The Tudors (BBC2, 9pm), Nick Baker's Weird Creatures (five, 8pm)

The credits have hardly got over before Henry VIII has declared war and is busy exercising his royal prerogative. His prerogative gets a lot of exercise because this is the much-married monarch and he needs to audition potential brides.

The only person left out is wife Katherine, who drops a big hint by saying: "I would like to be your wife in every way". This doesn't mean she's offering to iron his shirts, more like exercise his prerogative in her bedchamber.

The Tudors is billed as a different sort of Henry and achieves that, up to a point. The dialogue doesn't contain much, "Prithee, sir, tarry a while", being more "I saved your master's arse, I want my reward".

The jokes too have a modern sensibility. "He's vain?," someone asks about a foreign visitor.

"He's French," comes the reply.

This is history but not as David Starkey knows it. It's soap set in the palace bedchamber and corridors of power rather than a cobbled street of East London square.

Jonathan Rhys Meyers, with his piercing eyes and willingness to show his chest, makes a fine Henry, a king who prefers making love to making war. "We are at war with France," he's told. This cheers him up no end. "Now I can play," he says.

Occasionally, possibly more by accident than design, it connects with modern times, as when Thomas More tells him to spend money on his people rather than go to war.

Henry's a jovial soul, not easily offended. "You son of a whore," says the Duke of Buckingham, a man with no particular fondness for the king.

"Yes, that is true, your grace," smirks Henry.

He does a bit of jousting, gets at least one lady of the court pregnant and wonders if the King of France's calves are strong. They are, but not as strong as Henry's is the answer, "Majesty, no one has calves like yours". All that exercising the royal prerogative really strengthens them, I reckon.

The Tudors is colourful, expensive nonsense that plays fast and loose with the facts - purely for dramatic purposes, you understand - and never wastes an opportunity to strip a comely wench of her upper garments.

Henry prefers his creatures to be female and flightly, whereas Nick Baker likes them pale and pasty.

In Nick Baker's Weird Creatures, he's in Slovenia seeking the olm - a human fish or a blind dragon that spends its life in the darkest of caves. A bit like a film critic who spends much time sitting in darkened cinemas.

This involves Baker doing a spot of "hill-topping", which sounds like code for some unmentionable sexual practice, before descending into underground caves to search for the dragon.

This means the scenery isn't very spectacular because it's very, very dark.

Baker is not alone. This blind salamander type creature is big business with tourists flocking to see it. Fairy tales and legends are devoted to it and even a gift shop.
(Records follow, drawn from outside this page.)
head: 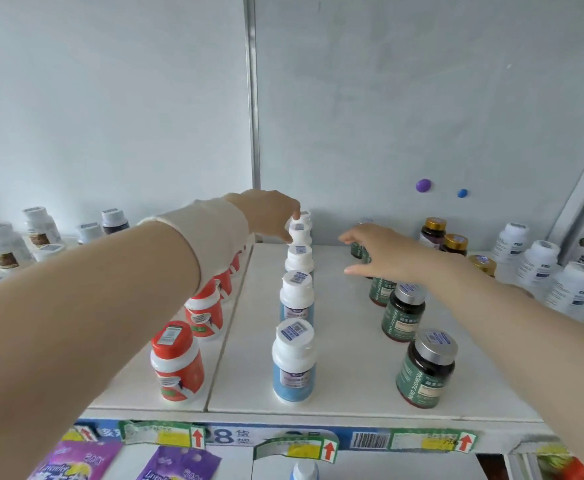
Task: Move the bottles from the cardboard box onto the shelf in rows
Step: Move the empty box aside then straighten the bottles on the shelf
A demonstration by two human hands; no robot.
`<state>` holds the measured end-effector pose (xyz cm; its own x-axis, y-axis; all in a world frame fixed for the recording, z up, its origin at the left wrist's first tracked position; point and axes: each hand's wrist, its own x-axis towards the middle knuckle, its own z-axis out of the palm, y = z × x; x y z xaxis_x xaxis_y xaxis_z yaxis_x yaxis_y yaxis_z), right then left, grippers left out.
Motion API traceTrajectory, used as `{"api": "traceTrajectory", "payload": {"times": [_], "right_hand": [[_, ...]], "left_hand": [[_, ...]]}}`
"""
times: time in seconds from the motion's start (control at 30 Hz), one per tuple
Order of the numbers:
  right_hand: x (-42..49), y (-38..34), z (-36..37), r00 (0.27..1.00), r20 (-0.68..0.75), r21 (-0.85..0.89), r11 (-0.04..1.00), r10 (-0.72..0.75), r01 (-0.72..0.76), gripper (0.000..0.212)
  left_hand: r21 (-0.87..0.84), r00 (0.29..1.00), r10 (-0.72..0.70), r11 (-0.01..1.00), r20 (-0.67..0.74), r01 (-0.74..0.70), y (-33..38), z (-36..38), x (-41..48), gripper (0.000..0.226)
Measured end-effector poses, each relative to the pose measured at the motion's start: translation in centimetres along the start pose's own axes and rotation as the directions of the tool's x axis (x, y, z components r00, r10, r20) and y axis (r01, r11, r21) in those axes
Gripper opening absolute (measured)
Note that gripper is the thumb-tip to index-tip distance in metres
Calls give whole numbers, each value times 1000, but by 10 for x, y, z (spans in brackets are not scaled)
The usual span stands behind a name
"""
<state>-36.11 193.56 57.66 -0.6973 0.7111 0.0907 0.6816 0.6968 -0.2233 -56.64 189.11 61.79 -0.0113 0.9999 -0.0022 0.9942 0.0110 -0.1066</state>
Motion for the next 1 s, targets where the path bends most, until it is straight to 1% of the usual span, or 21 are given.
{"api": "traceTrajectory", "payload": {"times": [0.07, 0.13, 0.2, 0.23, 0.3, 0.37, 0.47, 0.53, 0.6, 0.67, 0.73, 0.83, 1.0], "right_hand": [[6, -10, 6, 1000, 16, -83, 996, 26, -25, 60], [8, -18, 14, 997, 62, -157, 987, 55, -45, 62], [8, -25, 21, 991, 98, -182, 981, 91, -73, 67], [7, -29, 24, 988, 112, -178, 980, 106, -85, 69], [2, -35, 32, 983, 133, -143, 984, 127, -107, 70], [-3, -38, 42, 982, 132, -52, 990, 135, -129, 70], [-10, -45, 62, 982, 86, 219, 958, 169, -184, 67], [-10, -50, 76, 976, 49, 399, 892, 212, -213, 63], [-9, -52, 88, 968, 13, 569, 794, 251, -214, 54], [-8, -51, 95, 962, -10, 680, 707, 274, -194, 49], [-7, -48, 100, 957, -29, 731, 659, 289, -176, 46], [-6, -46, 105, 953, -47, 756, 634, 299, -162, 42], [-7, -44, 106, 956, -54, 764, 628, 290, -147, 39]], "left_hand": [[29, 999, 32, 999, 8, -32, -15, 6, 2, 51], [38, 998, 60, 997, 15, -60, -28, 14, 6, 50], [27, 994, 105, 994, 32, -106, -34, 24, 10, 50], [2, 991, 129, 992, 33, -129, -34, 30, 11, 51], [-113, 986, 163, 981, 28, -159, -33, 42, 14, 57], [-260, 987, 160, 955, 32, -146, -30, 54, 19, 64], [-448, 990, 135, 888, 42, -102, -26, 66, 23, 69], [-529, 990, 131, 845, 53, -84, -23, 69, 24, 69], [-568, 988, 137, 820, 77, -70, -21, 73, 25, 67], [-607, 986, 141, 793, 92, -57, -19, 78, 28, 64], [-669, 985, 139, 743, 100, -37, -17, 82, 29, 61], [-735, 987, 128, 678, 94, -19, -15, 83, 30, 58], [-753, 988, 112, 657, 103, 4, -12, 84, 31, 56]]}}
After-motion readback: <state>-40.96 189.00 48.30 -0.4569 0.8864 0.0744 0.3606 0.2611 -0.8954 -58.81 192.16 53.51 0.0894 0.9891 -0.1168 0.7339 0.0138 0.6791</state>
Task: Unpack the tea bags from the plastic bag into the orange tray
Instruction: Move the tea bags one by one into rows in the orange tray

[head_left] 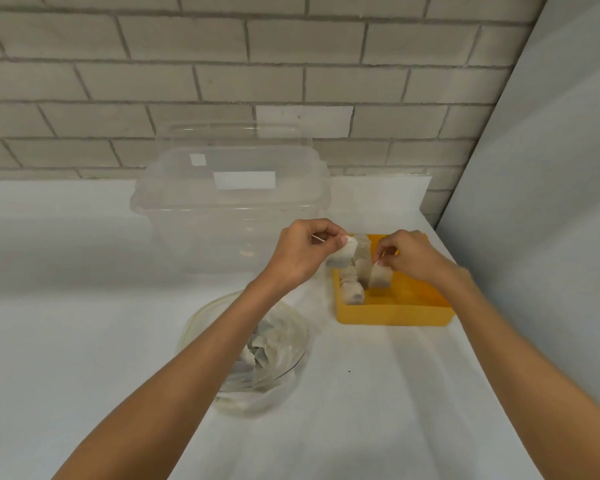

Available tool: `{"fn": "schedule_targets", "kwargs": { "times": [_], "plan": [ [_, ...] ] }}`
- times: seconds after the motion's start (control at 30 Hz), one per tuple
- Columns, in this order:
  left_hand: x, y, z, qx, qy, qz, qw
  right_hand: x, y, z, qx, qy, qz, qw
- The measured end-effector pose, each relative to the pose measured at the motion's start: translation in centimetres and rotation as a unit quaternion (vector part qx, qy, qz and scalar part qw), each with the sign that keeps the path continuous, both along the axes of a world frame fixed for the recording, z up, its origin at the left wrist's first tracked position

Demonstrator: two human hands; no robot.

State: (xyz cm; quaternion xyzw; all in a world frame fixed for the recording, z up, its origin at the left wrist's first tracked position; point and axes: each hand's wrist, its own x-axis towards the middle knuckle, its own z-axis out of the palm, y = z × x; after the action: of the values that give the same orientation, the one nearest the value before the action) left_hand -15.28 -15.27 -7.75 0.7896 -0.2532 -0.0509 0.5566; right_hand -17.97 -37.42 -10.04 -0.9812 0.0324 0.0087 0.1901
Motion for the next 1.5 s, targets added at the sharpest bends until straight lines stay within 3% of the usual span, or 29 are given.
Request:
{"fn": "schedule_targets", "kwargs": {
  "times": [0.33, 1.03, 1.17, 1.3, 1.5],
  "plan": [
    [0.0, 0.5, -0.9, 0.006, 0.005, 0.005, 1.000, 2.2, 0.8, -4.0, 0.023, -0.005, -0.045, 0.999],
    [0.1, -0.1, -2.0, 0.015, 0.006, 0.003, 1.000, 1.8, 0.6, -4.4, 0.020, -0.057, -0.068, 0.996],
    [0.4, -1.0, -2.2, 0.015, 0.005, 0.002, 1.000, 0.4, 1.4, -1.6, 0.138, -0.094, -0.076, 0.983],
    [0.7, -2.4, -2.3, 0.014, 0.007, 0.003, 1.000, -1.3, 2.5, 1.1, 0.251, -0.049, -0.021, 0.967],
    [0.4, -3.9, -1.9, 0.016, -0.004, -0.009, 1.000, -2.2, 2.3, 0.9, 0.292, -0.057, -0.034, 0.954]
  ]
}}
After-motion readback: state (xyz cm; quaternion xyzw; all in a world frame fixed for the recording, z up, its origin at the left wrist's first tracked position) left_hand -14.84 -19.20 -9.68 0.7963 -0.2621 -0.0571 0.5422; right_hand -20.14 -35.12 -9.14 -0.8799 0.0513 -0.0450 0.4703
Baker spends the night alone (apart, I assume, from the film crew) in the caves. "It's really creepy," he says. He doesn't make matters better by talking about it. "I'm going to stop now, I'm scaring myself," he says.

The olm won't win any beauty contests, with their pale skin, long limbs and poor eyesight. These "tiny little slivers of amphibian life" have three fingers and two toes and, here's an amazing fact, can starve up to ten years, having adapted to low food levels in the caves.

They're notable as energy efficient, low cost animals. How unlike high maintenance Henry VIII who must spend a fortune on replacing the peasant blouses he rips off.